> [ACTIVITY]: Search the records below for the string "plate", and report each line that contains it.

==================================================

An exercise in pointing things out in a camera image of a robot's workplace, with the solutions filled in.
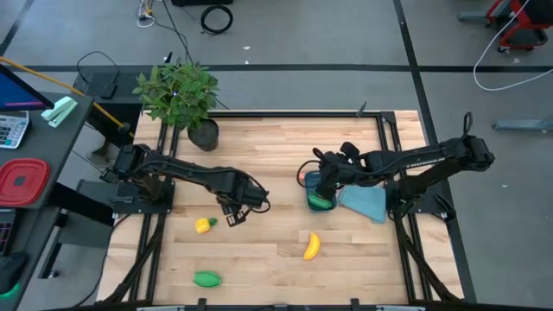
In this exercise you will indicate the computer monitor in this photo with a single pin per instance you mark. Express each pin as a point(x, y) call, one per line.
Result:
point(13, 93)

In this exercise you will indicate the red container lid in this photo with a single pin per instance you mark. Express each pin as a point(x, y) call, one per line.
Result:
point(21, 181)

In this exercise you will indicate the black case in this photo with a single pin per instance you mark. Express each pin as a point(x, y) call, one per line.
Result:
point(103, 86)

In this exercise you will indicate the grey metal bar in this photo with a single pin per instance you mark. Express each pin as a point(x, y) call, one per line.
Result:
point(523, 125)

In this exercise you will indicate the mint green stapler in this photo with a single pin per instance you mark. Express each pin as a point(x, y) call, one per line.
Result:
point(58, 111)

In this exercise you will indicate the black keyboard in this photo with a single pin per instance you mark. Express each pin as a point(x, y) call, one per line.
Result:
point(5, 231)

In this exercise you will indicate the teal plastic container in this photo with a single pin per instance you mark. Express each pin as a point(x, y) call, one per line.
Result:
point(309, 185)

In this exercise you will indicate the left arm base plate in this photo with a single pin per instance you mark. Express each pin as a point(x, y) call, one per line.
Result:
point(129, 203)

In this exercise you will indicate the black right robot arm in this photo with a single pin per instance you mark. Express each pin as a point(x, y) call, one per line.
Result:
point(415, 160)

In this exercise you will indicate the yellow toy corn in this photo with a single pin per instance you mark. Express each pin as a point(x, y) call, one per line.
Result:
point(203, 225)

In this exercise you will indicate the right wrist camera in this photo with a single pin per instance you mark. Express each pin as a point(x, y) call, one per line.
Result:
point(349, 150)

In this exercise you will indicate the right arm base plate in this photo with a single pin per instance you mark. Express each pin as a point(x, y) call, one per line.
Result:
point(432, 207)

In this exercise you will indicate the green toy pepper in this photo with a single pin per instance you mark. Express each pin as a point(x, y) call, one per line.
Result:
point(207, 279)

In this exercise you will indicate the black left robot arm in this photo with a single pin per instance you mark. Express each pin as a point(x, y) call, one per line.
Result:
point(190, 170)

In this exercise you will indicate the black plant pot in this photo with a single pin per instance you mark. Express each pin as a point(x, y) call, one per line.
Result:
point(205, 138)

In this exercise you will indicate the grey calculator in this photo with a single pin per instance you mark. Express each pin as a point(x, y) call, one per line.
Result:
point(10, 127)

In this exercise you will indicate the green leafy plant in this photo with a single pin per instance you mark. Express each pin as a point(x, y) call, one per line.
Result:
point(179, 93)

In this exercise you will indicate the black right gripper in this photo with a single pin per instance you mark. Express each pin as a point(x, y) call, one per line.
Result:
point(334, 170)

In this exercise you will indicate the black aluminium table frame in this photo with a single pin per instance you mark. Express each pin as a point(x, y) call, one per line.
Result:
point(281, 114)

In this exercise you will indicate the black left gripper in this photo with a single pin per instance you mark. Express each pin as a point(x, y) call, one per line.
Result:
point(244, 192)

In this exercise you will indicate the red and black cart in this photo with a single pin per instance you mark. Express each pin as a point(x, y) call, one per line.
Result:
point(520, 41)

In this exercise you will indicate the yellow toy banana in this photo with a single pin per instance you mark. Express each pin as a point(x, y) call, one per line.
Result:
point(312, 247)

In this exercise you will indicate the yellow pole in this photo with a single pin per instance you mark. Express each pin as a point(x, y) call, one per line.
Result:
point(65, 88)

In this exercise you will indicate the green toy vegetable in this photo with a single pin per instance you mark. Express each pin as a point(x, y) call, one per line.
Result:
point(319, 202)

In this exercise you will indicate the teal cloth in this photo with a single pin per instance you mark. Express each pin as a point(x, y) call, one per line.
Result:
point(365, 203)

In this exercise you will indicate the dark grey desk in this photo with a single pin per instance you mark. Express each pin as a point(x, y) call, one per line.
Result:
point(56, 147)

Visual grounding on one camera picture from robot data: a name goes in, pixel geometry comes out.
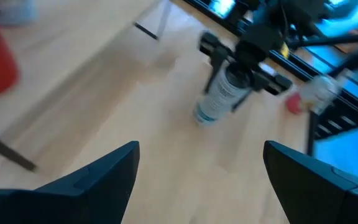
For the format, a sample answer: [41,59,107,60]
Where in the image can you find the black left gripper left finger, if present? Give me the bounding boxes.
[0,140,140,224]

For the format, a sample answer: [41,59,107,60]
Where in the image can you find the tall silver beverage can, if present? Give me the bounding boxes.
[193,60,256,127]

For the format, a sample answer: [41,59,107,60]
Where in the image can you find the wooden shelf with black legs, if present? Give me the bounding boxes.
[0,0,173,173]

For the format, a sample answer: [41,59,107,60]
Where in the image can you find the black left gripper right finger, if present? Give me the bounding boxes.
[262,140,358,224]

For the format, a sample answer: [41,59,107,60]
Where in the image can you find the silver and pink beverage can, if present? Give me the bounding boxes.
[285,75,343,116]

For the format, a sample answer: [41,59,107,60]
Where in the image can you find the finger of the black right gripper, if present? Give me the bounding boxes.
[203,52,230,95]
[231,75,262,113]

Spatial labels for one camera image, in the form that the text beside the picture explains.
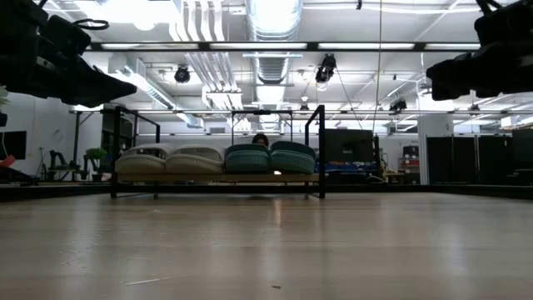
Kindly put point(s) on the black background robot arm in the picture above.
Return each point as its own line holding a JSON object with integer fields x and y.
{"x": 56, "y": 160}

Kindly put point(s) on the black background rig frame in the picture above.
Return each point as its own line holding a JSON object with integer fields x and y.
{"x": 262, "y": 112}

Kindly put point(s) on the black wall screen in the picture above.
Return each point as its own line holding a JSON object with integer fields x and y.
{"x": 12, "y": 145}

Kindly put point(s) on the black metal wooden shoe shelf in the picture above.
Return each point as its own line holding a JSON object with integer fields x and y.
{"x": 208, "y": 178}

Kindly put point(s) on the off-white rubber slide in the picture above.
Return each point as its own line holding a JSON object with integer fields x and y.
{"x": 193, "y": 164}
{"x": 141, "y": 164}

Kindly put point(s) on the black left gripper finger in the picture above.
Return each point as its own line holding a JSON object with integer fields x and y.
{"x": 100, "y": 89}

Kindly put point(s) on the person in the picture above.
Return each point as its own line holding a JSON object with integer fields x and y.
{"x": 260, "y": 139}

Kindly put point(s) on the blue storage bins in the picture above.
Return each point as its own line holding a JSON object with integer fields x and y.
{"x": 341, "y": 168}

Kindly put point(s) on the black overhead frame beam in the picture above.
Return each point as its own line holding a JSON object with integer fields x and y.
{"x": 312, "y": 46}

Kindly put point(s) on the black ceiling spotlight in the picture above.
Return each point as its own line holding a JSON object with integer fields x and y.
{"x": 397, "y": 105}
{"x": 182, "y": 75}
{"x": 327, "y": 66}

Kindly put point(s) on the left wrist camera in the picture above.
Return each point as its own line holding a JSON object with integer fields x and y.
{"x": 66, "y": 37}

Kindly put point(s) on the small background potted plant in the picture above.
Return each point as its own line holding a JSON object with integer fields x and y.
{"x": 96, "y": 155}

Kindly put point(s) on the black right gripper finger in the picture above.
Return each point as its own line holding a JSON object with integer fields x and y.
{"x": 449, "y": 79}

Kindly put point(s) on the silver ventilation duct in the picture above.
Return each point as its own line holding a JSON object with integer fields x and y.
{"x": 272, "y": 68}

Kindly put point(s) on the green rubber slide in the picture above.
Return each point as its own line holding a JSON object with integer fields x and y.
{"x": 247, "y": 162}
{"x": 291, "y": 162}

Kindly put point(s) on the black background monitor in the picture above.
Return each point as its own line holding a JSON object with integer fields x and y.
{"x": 350, "y": 146}

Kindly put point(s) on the black partition panels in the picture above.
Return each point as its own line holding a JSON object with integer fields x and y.
{"x": 479, "y": 158}

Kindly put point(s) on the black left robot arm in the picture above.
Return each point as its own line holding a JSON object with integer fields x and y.
{"x": 21, "y": 21}

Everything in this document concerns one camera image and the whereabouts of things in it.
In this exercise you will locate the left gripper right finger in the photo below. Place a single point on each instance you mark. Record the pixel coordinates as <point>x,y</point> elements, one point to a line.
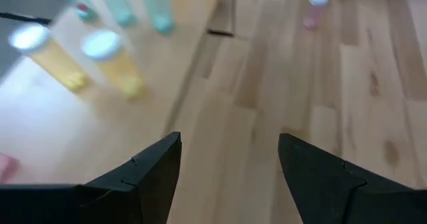
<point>320,190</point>

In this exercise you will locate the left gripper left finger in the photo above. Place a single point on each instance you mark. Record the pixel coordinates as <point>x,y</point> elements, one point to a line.
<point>143,197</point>

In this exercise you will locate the yellow pill bottle white cap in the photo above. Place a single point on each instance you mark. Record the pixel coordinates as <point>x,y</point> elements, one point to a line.
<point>113,67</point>
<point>50,57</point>

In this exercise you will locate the pink pill bottle white cap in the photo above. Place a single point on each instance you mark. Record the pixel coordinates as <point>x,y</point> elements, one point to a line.
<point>6,167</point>
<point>315,10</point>

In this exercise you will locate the teal pill bottle white cap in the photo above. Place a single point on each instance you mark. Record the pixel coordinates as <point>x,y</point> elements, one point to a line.
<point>116,4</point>
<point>156,10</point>

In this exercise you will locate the wooden shelf black metal frame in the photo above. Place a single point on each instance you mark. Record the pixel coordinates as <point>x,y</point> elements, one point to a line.
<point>66,124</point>

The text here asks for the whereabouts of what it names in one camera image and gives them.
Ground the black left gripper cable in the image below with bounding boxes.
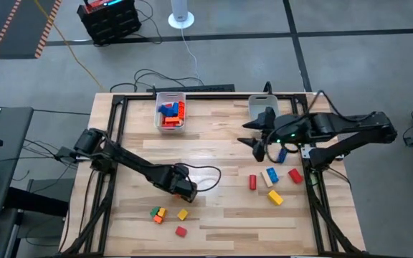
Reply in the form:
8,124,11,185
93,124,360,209
174,163,222,193

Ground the black power strip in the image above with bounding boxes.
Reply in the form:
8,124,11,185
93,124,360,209
146,84,236,93

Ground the dark grey desk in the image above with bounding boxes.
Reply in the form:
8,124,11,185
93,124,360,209
0,106,35,216

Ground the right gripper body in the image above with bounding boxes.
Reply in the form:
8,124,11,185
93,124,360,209
263,113,317,148

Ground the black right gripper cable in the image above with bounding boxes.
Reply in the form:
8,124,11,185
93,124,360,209
263,89,378,165

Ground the black plastic crate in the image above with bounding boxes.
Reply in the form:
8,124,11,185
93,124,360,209
76,0,143,47

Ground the white pedestal stand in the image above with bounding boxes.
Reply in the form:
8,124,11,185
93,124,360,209
167,0,196,29

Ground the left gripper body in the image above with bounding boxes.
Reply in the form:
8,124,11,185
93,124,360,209
156,163,195,194

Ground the black floor cable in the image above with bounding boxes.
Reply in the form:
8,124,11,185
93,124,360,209
109,69,206,93

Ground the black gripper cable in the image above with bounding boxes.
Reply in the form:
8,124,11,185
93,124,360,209
174,163,222,193
263,89,378,165

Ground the yellow rectangular block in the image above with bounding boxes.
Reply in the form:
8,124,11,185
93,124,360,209
267,189,285,206

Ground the yellow cable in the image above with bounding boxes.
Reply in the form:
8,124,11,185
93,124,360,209
33,0,103,90

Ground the white plastic bin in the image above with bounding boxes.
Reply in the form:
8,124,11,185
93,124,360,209
153,92,187,135
248,94,281,123

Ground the white floor cable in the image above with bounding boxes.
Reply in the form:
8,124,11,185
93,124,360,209
180,27,202,87

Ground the wooden plank block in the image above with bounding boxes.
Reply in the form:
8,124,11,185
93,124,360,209
260,171,274,188

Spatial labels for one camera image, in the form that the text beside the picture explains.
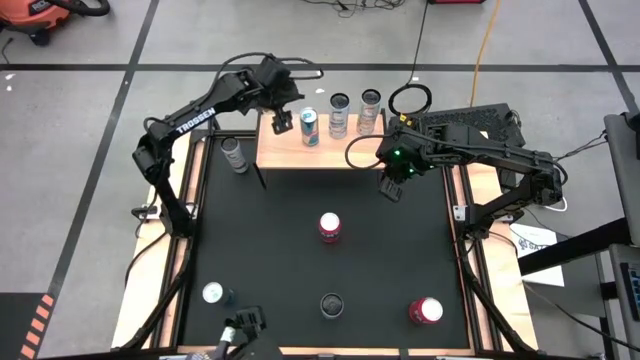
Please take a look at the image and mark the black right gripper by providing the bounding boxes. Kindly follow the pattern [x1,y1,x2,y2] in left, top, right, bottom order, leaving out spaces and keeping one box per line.
[377,123,444,204]

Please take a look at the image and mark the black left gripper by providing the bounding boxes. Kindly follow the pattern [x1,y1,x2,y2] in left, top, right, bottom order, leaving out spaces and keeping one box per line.
[254,54,306,135]

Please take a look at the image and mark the teal can silver lid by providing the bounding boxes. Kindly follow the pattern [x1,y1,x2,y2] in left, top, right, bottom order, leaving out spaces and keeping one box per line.
[298,106,321,148]

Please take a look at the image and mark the red lettered soda can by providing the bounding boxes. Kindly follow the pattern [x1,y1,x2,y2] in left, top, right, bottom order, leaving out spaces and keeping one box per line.
[317,211,344,245]

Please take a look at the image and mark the dark blue can silver lid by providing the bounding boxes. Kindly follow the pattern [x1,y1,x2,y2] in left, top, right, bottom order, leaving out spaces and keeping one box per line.
[201,281,236,308]

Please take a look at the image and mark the wooden shelf black legs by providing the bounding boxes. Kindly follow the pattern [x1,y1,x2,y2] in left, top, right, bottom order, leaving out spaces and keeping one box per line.
[252,107,391,191]

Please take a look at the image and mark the black perforated computer case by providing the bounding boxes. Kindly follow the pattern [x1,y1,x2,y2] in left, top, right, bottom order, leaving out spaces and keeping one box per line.
[388,102,526,169]

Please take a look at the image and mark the grey power brick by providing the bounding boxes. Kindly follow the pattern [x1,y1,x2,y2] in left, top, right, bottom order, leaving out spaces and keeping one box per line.
[130,204,162,224]

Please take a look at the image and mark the white printed paper sheet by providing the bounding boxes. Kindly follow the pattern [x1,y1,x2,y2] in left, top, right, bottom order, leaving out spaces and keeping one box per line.
[509,223,566,288]

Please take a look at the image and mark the black metal beam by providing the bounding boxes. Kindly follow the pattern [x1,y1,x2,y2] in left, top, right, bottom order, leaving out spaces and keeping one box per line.
[517,217,634,277]

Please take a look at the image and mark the grey metal workstation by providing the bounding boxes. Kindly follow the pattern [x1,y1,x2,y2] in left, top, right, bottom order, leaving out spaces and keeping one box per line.
[602,110,640,360]

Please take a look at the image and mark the keyboard with blue keys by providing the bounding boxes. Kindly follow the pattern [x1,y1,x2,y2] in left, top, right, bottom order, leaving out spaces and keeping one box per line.
[619,262,640,322]

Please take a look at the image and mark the orange shop vacuum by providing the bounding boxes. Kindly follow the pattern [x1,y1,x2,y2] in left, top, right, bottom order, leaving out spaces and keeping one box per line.
[0,0,74,47]

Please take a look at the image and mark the black cable tangle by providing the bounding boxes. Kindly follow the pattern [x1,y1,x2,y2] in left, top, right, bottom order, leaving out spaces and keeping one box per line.
[299,0,407,19]

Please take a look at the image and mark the white cable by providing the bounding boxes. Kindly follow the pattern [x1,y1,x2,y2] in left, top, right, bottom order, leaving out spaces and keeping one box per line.
[544,195,570,214]

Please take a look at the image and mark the yellow extension cord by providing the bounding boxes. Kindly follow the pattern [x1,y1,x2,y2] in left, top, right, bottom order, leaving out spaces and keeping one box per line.
[468,0,504,109]

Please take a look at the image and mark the black vacuum hose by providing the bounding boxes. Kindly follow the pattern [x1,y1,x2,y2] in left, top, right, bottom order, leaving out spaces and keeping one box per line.
[47,0,112,18]

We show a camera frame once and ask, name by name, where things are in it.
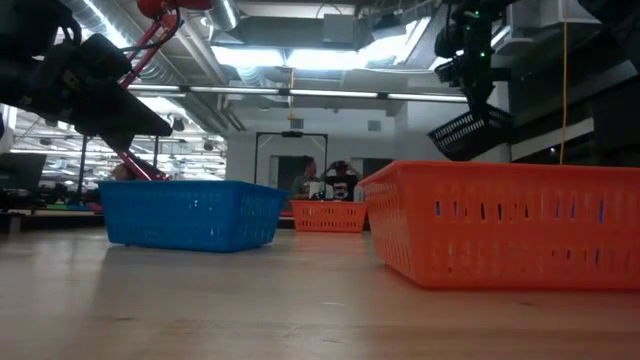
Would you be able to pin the black metal table frame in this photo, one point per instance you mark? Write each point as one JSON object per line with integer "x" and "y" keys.
{"x": 50, "y": 222}

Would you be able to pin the silver ventilation duct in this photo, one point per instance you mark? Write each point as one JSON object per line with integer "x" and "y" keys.
{"x": 100, "y": 20}

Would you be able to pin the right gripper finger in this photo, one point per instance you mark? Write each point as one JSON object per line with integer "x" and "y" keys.
{"x": 481, "y": 109}

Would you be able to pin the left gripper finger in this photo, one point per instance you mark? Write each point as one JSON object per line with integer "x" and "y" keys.
{"x": 125, "y": 115}
{"x": 117, "y": 142}

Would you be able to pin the long ceiling light tube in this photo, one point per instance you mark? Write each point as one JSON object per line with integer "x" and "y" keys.
{"x": 325, "y": 93}

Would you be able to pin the blue plastic basket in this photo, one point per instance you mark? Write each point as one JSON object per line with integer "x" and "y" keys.
{"x": 190, "y": 215}

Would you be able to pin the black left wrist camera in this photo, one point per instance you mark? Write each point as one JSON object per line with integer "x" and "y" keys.
{"x": 105, "y": 55}

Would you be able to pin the black plastic basket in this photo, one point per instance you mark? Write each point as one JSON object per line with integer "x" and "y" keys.
{"x": 465, "y": 140}

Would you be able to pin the black monitor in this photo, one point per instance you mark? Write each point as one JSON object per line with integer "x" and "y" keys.
{"x": 20, "y": 171}

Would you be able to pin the black rectangular stand frame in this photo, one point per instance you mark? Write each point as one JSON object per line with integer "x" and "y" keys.
{"x": 291, "y": 134}

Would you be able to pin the orange plastic basket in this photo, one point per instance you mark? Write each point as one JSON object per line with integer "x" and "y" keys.
{"x": 327, "y": 217}
{"x": 500, "y": 235}

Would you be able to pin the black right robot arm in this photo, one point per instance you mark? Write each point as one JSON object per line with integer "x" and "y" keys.
{"x": 472, "y": 30}

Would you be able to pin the red desk lamp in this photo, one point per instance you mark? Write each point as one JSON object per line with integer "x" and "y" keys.
{"x": 150, "y": 45}

==================================================

> [TASK RESULT]:
In this exercise you will indicate the left arm base plate in this photo with a single pin per instance you mark. Express each pin as a point(x, y) call, one per line.
In this exercise you will indicate the right arm base plate in this photo with a single pin per instance you mark. Express each pin as a point(x, y) call, one per line.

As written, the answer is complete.